EXERCISE DATA:
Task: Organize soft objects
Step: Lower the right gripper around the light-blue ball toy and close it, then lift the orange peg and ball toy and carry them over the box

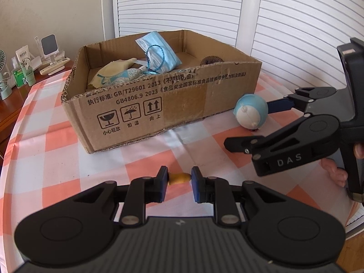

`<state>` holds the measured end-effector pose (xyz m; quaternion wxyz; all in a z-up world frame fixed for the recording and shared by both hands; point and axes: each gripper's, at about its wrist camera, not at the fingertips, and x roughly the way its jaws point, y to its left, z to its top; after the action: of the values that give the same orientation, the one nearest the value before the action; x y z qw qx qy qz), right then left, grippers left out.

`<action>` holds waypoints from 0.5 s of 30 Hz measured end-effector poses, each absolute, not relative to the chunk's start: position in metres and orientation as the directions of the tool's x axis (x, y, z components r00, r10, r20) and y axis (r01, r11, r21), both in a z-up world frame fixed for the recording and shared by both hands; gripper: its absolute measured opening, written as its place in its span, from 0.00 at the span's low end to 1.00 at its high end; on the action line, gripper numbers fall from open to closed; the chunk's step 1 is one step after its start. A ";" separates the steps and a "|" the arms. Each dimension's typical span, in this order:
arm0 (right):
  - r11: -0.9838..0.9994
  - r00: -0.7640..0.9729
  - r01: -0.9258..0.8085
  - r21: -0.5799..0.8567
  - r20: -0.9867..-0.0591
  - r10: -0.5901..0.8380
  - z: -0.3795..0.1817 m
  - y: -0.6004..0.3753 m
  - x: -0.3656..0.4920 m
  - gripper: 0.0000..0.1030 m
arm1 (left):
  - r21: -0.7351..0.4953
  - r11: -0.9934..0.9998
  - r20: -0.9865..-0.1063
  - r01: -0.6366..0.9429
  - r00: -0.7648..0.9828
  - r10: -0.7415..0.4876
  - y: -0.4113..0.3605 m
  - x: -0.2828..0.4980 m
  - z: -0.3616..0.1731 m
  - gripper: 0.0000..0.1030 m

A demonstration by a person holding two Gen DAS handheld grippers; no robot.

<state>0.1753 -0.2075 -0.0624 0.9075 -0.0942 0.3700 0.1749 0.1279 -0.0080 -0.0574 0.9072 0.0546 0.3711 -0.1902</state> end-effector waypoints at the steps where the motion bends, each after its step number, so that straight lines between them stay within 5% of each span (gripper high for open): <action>1: 0.922 0.670 -0.384 -0.047 -0.701 0.243 -0.061 -0.207 0.176 0.89 | -0.043 0.922 -0.694 0.385 0.652 -0.305 -0.008 0.128 -0.057 0.20; 6: 0.929 0.677 -0.368 -0.050 -0.699 0.230 -0.056 -0.208 0.179 0.78 | -0.047 0.921 -0.695 0.387 0.649 -0.308 -0.007 0.128 -0.058 0.20; 10: 0.931 0.679 -0.360 -0.064 -0.703 0.214 -0.054 -0.207 0.180 0.57 | -0.043 0.919 -0.697 0.392 0.648 -0.308 -0.007 0.129 -0.057 0.20; 15: 0.934 0.677 -0.350 -0.067 -0.708 0.202 -0.051 -0.206 0.177 0.56 | -0.046 0.914 -0.701 0.402 0.639 -0.316 -0.008 0.129 -0.054 0.20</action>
<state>0.1775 -0.2065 -0.0508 0.9103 -0.0991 0.3723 0.1517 0.1292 -0.0077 -0.0543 0.9034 0.0573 0.3755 -0.1989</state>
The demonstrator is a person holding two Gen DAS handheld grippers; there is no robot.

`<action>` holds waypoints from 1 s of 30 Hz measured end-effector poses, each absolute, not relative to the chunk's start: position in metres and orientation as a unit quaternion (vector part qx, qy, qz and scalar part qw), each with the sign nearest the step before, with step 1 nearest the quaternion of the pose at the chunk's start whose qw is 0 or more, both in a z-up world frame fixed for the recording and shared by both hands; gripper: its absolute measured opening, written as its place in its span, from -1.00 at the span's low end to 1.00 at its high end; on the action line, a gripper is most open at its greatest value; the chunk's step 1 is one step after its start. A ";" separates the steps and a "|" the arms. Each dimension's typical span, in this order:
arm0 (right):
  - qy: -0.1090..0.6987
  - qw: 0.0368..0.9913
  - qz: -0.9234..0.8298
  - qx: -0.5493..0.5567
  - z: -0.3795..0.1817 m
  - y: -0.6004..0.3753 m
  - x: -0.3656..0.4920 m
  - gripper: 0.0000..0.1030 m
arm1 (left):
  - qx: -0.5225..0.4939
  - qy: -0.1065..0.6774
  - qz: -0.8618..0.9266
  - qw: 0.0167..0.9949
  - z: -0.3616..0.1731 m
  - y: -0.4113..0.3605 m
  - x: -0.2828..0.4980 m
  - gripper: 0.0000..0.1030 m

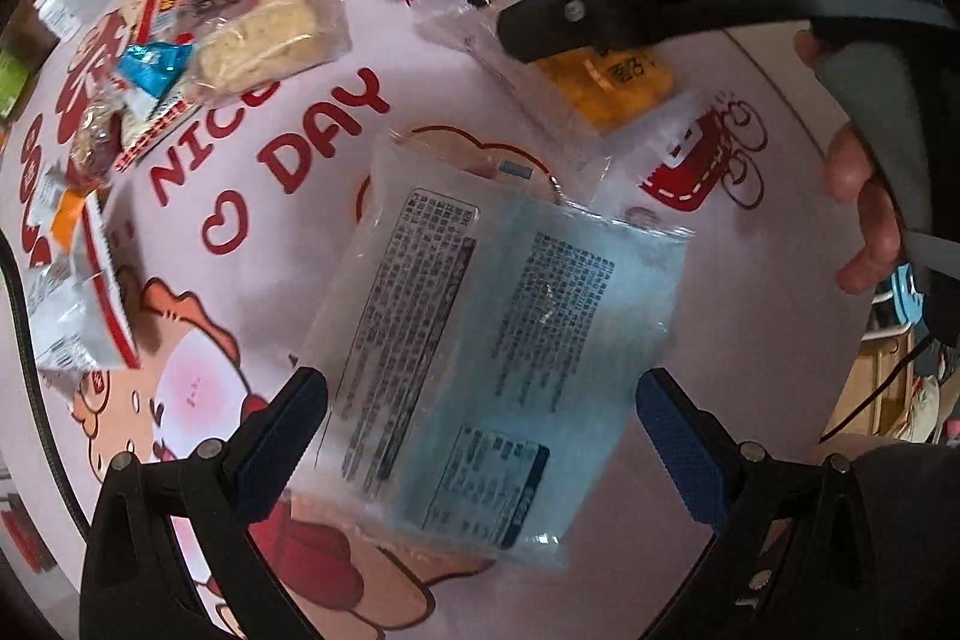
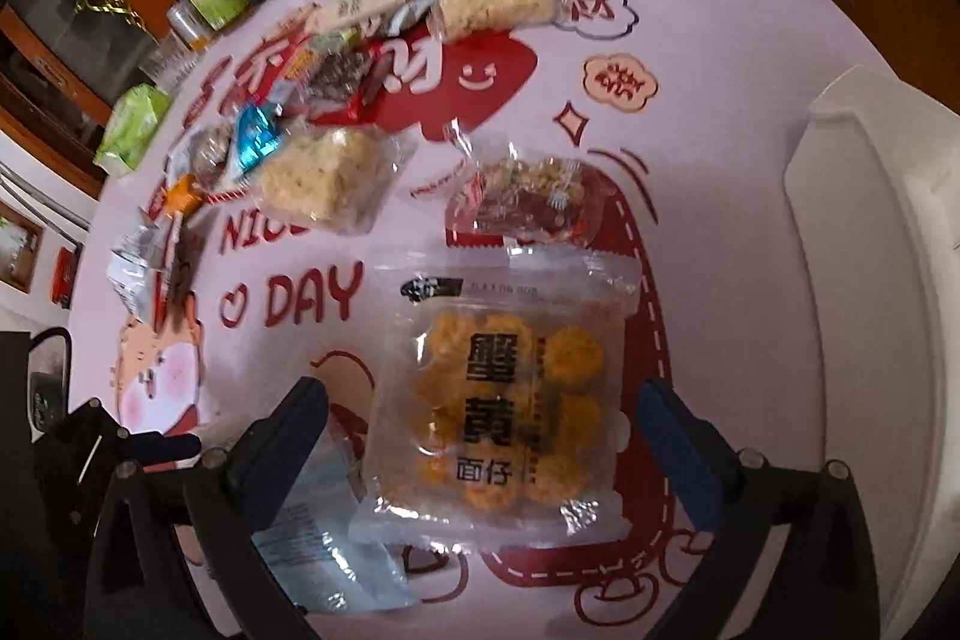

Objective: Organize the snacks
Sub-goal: 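Grasp the light-blue bag with the left tool while the right tool grasps the yellow cake pack, then carry both packs to the white bin and release them inside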

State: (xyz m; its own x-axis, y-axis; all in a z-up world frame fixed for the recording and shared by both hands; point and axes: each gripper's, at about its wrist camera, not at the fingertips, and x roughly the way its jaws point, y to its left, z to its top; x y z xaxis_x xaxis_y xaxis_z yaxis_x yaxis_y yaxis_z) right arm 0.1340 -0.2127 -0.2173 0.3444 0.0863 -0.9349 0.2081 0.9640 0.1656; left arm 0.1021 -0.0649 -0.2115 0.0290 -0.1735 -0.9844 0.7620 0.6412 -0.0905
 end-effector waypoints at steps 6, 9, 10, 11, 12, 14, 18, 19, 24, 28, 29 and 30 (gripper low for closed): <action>0.607 0.784 -0.046 0.122 -0.240 -0.208 0.140 0.99 | 0.250 0.604 -0.343 0.674 -0.225 -0.080 0.108 0.99; 0.622 0.770 -0.043 0.133 -0.249 -0.209 0.141 1.00 | 0.253 0.613 -0.342 0.666 -0.231 -0.084 0.113 0.99; 0.625 0.768 -0.043 0.134 -0.251 -0.209 0.141 0.99 | 0.254 0.615 -0.344 0.662 -0.234 -0.085 0.113 0.99; 0.623 0.770 -0.044 0.128 -0.250 -0.208 0.141 0.99 | 0.255 0.616 -0.346 0.660 -0.240 -0.089 0.118 1.00; 0.626 0.769 -0.045 0.124 -0.251 -0.207 0.141 0.99 | 0.257 0.617 -0.348 0.657 -0.242 -0.091 0.119 0.99; 0.627 0.769 -0.049 0.115 -0.251 -0.205 0.141 0.96 | 0.261 0.620 -0.353 0.651 -0.246 -0.095 0.121 1.00; 0.626 0.773 -0.055 0.085 -0.247 -0.194 0.144 0.67 | 0.275 0.625 -0.341 0.646 -0.254 -0.099 0.123 1.00; 0.626 0.773 -0.056 0.082 -0.247 -0.190 0.144 0.66 | 0.281 0.628 -0.332 0.646 -0.256 -0.103 0.122 0.99; 0.619 0.780 -0.058 0.074 -0.246 -0.187 0.140 0.58 | 0.289 0.639 -0.309 0.643 -0.262 -0.121 0.117 0.99; 0.613 0.784 -0.060 0.076 -0.242 -0.186 0.132 0.54 | 0.284 0.632 -0.301 0.654 -0.267 -0.126 0.113 0.99; 0.612 0.785 -0.060 0.077 -0.242 -0.184 0.129 0.53 | 0.283 0.632 -0.298 0.657 -0.265 -0.126 0.106 0.97; 0.610 0.786 -0.060 0.079 -0.241 -0.185 0.124 0.51 | 0.280 0.631 -0.296 0.660 -0.263 -0.120 0.100 0.94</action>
State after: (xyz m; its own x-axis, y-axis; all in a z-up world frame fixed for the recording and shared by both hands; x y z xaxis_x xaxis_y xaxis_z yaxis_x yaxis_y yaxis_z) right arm 0.1240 -0.1854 -0.2410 0.2478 0.0023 -0.9688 0.1908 0.9803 0.0511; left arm 0.1002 -0.1196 -0.2631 0.0281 -0.0375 -0.9989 0.7435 0.6687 -0.0041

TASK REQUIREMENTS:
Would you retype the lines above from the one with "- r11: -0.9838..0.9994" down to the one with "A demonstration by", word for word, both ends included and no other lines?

RESULT:
  - r11: -0.9838..0.9994
  - r00: -0.7640..0.9729
  - r01: -0.9258..0.8085
  - r21: -0.5799..0.8567
  - r20: -0.9867..-0.0591
  - r10: -0.5901..0.8380
  - z: -0.3795..0.1817 m
  - y: -0.6004..0.3753 m
  - x: -0.3656..0.4920 m
  - gripper: 0.0000..0.1030 m
arm1 (left):
  - r21: -0.7351..0.4953
  - r11: -0.9934..0.9998
  - r20: -0.9865..-0.1063
  - r01: -0.6366..0.9429
  - r00: -0.7648..0.9828
  - r10: -0.7415..0.4876
  - y: -0.4113..0.3605 m
  - x: -0.2828..0.4980 m
  - z: -0.3616..0.1731 m
  - gripper: 0.0000..0.1030 m

A demonstration by a person holding two Gen DAS handheld grippers; no robot.

There is no more to this exercise.